* [What needs to be done] Gather each line of the records where "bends" appears.

════════

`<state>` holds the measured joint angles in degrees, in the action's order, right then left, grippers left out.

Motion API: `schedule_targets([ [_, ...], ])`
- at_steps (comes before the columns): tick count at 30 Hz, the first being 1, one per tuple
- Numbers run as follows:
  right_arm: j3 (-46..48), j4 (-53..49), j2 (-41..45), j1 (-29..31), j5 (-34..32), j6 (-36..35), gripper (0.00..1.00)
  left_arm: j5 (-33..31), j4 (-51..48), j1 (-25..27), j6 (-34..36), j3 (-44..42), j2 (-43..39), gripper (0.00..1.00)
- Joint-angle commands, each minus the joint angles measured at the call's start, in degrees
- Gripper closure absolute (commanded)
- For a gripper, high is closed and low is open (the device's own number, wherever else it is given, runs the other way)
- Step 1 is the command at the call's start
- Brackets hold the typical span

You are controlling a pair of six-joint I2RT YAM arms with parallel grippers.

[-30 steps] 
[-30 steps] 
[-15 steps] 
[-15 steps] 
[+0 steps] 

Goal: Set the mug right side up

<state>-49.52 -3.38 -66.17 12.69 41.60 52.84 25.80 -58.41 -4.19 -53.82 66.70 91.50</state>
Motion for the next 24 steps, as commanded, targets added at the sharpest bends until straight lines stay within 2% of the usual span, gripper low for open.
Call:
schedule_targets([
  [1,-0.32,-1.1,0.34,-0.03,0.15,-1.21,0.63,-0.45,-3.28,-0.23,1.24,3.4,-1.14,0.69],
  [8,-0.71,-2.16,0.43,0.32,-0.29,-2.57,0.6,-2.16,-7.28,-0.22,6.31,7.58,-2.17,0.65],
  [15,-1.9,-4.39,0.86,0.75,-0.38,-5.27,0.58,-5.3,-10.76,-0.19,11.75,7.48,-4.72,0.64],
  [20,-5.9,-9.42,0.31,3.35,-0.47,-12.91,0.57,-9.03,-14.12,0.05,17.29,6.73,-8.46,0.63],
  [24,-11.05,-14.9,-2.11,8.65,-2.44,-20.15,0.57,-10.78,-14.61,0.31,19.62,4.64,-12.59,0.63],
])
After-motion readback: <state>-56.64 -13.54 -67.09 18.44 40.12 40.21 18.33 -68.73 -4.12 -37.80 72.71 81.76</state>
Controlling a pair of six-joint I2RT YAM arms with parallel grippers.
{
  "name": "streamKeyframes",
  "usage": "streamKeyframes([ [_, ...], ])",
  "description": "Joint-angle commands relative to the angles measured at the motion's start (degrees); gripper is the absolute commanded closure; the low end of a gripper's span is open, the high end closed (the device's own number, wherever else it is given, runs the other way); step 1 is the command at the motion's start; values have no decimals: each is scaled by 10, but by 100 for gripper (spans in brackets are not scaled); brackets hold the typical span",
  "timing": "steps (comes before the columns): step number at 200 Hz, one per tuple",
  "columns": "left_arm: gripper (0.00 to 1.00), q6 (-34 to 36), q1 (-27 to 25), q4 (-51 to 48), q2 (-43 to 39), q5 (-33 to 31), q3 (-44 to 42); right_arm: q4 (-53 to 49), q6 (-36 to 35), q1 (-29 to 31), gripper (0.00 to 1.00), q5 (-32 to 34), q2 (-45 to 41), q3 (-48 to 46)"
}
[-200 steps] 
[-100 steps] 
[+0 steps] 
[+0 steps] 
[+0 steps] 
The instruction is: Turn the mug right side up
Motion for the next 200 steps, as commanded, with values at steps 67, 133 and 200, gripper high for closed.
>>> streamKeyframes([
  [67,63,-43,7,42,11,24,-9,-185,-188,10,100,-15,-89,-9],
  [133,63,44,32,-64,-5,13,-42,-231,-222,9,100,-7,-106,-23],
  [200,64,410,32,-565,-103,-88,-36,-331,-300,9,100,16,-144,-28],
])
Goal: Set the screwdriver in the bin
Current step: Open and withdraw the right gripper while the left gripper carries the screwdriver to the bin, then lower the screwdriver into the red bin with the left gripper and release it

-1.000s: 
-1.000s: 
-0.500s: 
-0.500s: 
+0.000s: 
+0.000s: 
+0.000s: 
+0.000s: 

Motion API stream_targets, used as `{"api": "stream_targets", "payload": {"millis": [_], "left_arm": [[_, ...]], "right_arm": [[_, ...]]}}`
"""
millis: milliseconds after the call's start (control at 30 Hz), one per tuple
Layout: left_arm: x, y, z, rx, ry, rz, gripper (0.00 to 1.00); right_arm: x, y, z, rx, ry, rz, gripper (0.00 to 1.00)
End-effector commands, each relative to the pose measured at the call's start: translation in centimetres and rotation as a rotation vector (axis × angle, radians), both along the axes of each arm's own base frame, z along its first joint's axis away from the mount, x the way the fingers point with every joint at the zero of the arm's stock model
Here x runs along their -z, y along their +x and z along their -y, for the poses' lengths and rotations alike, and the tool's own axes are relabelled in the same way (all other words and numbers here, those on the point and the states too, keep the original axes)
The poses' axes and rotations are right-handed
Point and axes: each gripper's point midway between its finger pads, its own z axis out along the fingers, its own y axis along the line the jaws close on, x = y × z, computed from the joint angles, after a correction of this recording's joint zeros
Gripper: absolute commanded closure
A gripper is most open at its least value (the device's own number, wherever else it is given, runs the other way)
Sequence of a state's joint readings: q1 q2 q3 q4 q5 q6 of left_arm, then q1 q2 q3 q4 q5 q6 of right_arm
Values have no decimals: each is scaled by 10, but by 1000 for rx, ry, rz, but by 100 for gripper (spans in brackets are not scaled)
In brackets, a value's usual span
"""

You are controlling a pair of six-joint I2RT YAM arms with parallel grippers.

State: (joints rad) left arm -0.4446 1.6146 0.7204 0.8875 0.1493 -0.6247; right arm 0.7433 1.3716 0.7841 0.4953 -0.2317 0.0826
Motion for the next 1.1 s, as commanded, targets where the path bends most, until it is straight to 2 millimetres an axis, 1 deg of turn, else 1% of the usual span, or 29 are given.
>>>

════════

* [The answer]
Motion for the next 24 steps, as commanded, targets added at the sharpest bends until straight lines stay within 2% of the usual span, gripper low for open.
Motion for the next 1.1 s, as commanded, targets where the path bends most, until it is straight to 2 millimetres an axis, 1 deg of turn, else 1% of the usual span, or 29 are given.

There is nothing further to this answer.